Carnet de voyage en Colombie #2 : A l’assaut des collines


Un long visage étroit à la peau tannée par des hectolitres de soleil, tendue en aplats brillants au niveau des pommettes. Une chevelure argentée, hostile au peigne, tissée de fils noirs, domestiquée par une petite casquette. Un âge que tout dément : la souplesse des gestes, la légèreté de la démarche, les sourires faciles d’une fine bouche qui dit peu et bien ; et les yeux, malicieux ou rêveurs, parcourant les sommets ou les vieux souvenirs, à faire mentir ces allures de chef sioux. Quand Pacho rit, il a le regard farceur du gamin qui vient de faire un bon coup. Il faut en dire quelque chose de ce rire ! Il travaille dans l’imprévu, éclate quand on s’y attend le moins, fait suite aux questions les plus anodines, et quand il est là que faire à part le suivre, ce grand rire gentil et chaud comme une main sur l’épaule ? Pacho ça l’occupe tout entier de rire : il en ferme les yeux et découvre les dents.

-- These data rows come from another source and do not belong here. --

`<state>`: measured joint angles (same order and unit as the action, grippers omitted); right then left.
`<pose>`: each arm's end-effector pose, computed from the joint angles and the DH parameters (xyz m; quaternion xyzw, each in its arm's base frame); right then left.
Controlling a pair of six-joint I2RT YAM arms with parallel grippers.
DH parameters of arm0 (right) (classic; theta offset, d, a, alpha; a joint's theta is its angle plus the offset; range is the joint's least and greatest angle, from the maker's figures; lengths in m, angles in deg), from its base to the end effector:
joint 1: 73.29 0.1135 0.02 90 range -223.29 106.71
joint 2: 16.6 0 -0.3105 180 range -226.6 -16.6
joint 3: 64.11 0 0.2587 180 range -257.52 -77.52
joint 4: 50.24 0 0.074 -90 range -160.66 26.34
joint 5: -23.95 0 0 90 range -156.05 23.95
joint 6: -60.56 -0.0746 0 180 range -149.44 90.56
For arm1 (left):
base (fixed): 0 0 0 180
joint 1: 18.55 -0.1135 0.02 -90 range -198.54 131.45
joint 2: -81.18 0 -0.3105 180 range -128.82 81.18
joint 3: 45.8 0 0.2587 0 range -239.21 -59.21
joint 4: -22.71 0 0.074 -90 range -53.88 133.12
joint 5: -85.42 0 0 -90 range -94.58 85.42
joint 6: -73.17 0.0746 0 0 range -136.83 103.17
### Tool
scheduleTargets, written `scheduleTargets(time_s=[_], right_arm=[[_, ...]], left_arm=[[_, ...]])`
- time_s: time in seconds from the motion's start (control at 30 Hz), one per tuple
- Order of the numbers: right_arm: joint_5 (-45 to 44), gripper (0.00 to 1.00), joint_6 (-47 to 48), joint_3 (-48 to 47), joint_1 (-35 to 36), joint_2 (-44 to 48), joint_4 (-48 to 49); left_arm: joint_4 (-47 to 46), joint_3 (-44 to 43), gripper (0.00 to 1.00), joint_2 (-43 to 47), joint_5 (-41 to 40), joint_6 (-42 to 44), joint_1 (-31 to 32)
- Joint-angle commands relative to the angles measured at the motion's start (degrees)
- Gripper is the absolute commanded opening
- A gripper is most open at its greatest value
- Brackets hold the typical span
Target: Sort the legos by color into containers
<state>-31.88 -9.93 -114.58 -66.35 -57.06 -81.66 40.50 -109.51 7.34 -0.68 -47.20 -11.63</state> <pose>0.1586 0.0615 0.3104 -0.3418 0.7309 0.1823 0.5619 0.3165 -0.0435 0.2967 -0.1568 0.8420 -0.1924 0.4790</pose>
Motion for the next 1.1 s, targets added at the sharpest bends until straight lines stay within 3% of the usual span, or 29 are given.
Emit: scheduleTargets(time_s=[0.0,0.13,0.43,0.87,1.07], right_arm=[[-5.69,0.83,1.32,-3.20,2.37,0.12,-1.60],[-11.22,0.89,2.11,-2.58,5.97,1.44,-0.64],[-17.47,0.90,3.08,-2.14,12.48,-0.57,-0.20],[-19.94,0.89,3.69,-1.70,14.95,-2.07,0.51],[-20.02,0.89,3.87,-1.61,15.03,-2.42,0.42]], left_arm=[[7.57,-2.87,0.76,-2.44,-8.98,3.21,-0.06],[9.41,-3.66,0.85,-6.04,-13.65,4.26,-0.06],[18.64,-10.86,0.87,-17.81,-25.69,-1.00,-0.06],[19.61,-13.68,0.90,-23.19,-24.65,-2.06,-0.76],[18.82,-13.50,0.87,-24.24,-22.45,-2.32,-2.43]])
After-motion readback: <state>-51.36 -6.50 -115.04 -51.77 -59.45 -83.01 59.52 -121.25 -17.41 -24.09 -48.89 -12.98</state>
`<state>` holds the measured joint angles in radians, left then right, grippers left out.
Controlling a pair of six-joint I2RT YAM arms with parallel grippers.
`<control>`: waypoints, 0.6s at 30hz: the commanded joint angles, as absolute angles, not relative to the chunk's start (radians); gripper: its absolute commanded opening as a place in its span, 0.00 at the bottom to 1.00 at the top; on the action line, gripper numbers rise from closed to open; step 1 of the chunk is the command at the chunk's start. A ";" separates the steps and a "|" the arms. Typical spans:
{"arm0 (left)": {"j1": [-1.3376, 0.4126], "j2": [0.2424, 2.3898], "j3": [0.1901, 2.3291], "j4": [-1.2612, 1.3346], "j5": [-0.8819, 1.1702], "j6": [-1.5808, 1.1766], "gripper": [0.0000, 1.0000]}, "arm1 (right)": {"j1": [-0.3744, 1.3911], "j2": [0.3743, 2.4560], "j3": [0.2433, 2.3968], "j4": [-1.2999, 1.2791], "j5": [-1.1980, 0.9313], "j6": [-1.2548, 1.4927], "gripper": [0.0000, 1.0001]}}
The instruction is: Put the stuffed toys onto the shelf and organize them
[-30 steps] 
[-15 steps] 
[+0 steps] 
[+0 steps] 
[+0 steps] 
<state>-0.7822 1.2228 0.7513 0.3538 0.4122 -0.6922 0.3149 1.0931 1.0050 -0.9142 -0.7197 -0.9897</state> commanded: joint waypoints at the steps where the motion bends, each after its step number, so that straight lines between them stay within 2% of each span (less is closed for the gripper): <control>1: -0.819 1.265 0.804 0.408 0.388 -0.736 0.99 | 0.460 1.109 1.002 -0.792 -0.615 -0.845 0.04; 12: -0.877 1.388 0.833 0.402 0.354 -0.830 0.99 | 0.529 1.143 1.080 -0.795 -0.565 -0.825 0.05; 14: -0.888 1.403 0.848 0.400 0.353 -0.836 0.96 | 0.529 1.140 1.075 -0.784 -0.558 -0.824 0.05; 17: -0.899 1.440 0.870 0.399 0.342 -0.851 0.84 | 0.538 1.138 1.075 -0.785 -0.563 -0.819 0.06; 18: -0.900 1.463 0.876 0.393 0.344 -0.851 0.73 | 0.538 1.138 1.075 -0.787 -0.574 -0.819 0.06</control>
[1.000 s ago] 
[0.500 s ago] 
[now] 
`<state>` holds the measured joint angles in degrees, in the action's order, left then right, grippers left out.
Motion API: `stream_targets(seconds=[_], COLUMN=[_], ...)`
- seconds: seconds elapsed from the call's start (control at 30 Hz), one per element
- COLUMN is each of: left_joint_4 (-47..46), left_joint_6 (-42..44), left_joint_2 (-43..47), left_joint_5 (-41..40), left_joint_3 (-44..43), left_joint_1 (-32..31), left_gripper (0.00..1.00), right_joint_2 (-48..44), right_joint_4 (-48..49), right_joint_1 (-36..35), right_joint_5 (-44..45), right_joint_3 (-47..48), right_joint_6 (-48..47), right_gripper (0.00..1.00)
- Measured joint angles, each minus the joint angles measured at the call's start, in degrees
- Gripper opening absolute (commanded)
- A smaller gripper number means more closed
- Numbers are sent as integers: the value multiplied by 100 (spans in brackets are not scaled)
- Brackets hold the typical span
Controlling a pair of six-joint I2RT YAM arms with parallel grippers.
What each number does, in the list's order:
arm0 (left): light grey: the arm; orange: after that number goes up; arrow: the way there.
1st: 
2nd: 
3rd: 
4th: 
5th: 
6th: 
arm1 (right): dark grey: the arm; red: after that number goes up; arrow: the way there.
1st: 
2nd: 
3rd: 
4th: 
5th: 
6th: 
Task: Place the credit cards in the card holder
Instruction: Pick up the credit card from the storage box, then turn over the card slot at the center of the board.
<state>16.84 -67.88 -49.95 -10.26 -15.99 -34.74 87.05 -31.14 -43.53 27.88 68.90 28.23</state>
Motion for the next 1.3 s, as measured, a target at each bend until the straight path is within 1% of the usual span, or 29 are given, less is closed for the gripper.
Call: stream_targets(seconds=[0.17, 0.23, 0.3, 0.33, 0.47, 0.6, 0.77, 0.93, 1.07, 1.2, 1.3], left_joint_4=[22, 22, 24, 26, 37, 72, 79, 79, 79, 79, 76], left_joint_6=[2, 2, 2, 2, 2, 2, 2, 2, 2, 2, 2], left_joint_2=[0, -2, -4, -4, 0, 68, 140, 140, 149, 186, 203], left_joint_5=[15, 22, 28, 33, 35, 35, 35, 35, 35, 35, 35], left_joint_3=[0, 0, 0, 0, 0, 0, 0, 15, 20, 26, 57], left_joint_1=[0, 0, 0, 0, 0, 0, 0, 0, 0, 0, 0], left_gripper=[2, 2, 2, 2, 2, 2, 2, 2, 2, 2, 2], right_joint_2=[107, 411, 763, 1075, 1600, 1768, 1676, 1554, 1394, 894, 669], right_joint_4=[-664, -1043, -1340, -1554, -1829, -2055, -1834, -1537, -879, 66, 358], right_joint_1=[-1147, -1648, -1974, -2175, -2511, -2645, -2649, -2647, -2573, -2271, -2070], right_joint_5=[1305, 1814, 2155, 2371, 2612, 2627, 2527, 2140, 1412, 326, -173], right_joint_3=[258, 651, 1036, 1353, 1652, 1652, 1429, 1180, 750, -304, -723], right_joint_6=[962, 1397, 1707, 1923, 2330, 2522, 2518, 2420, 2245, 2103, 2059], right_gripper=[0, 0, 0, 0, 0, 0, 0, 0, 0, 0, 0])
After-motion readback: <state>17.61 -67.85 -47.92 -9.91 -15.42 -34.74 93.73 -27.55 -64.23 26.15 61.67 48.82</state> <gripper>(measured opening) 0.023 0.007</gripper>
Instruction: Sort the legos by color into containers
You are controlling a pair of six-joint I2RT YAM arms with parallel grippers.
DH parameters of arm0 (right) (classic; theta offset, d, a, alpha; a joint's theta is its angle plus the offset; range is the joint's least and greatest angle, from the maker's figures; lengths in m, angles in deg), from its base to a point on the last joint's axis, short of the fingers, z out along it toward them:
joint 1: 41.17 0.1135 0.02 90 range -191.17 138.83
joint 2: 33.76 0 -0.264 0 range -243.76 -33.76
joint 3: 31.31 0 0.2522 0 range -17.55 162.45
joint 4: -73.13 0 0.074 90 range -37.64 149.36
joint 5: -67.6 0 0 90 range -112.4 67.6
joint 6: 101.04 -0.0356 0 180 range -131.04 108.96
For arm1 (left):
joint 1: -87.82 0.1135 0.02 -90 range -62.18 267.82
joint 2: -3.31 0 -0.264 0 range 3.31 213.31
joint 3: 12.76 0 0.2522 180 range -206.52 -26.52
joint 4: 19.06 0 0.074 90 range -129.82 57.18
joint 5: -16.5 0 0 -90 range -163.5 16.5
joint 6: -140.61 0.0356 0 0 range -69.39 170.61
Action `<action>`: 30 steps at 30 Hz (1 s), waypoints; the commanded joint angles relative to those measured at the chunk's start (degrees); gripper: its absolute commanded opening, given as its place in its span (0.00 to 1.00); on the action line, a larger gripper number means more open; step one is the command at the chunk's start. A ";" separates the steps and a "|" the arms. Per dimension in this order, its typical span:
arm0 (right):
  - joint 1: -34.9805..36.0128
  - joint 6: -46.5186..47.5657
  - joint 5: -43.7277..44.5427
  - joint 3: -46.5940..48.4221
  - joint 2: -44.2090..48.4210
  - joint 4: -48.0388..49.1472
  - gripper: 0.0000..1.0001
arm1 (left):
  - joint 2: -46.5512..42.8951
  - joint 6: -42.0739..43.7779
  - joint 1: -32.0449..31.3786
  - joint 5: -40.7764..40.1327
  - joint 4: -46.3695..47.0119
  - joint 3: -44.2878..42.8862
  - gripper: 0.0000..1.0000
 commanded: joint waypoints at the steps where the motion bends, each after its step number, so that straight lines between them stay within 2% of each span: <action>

Quand il en a fini il pousse un sourire d’aise, hoche la tête, et se remet à tirer sur sa cigarette, à toutes petites bouffées.

Pacho vit à flanc de coteau dans une vallée de l’ouest colombien, près du village de Balboa ; autour de chez lui ce sont, à perte de vue, les petits buissons ronds de café, les bananiers bien portants qui exhibent leurs longues feuilles, les explosions de bambous qui grimpent vers le ciel, les routes en lacets à l’assaut des collines. Vers l’est, la vallée du Risaralda et ses champs infinis de canne à sucre ; à l’ouest, une muraille de montagnes garde l’accès à la jungle et au Pacifique. Parfois, dans les plis du terrain, des filets d’eau chétifs vous font signe. Ici et là, comme jetées au hasard dans la vallée, les petites propriétés qu’on appelle fincas, des maisons de briques et de bois aux toits rouges. La nuit les étoiles luisent si près qu’on s’étonne de ne pouvoir les saisir de la main ; les lumières blanches des fincas qui leur répondent paraissent de maigres astres échoués là. Le sentier qui s’amuse le long de la crête est ponctué de regards bienveillants et de conversations distraites, puis il pique raide à travers un bois, longe une étable abandonnée, s’arrête à l’entrée de la combe que Pacho a semée de cabanes en bambous. Il nous attend, assis au milieu d’une pagaille de chiens se disputant ses faveurs ; nous y voilà pour un mois, le gîte et le couvert pour une demi-journée de travail, et le ciel grand ouvert comme compagnon fidèle.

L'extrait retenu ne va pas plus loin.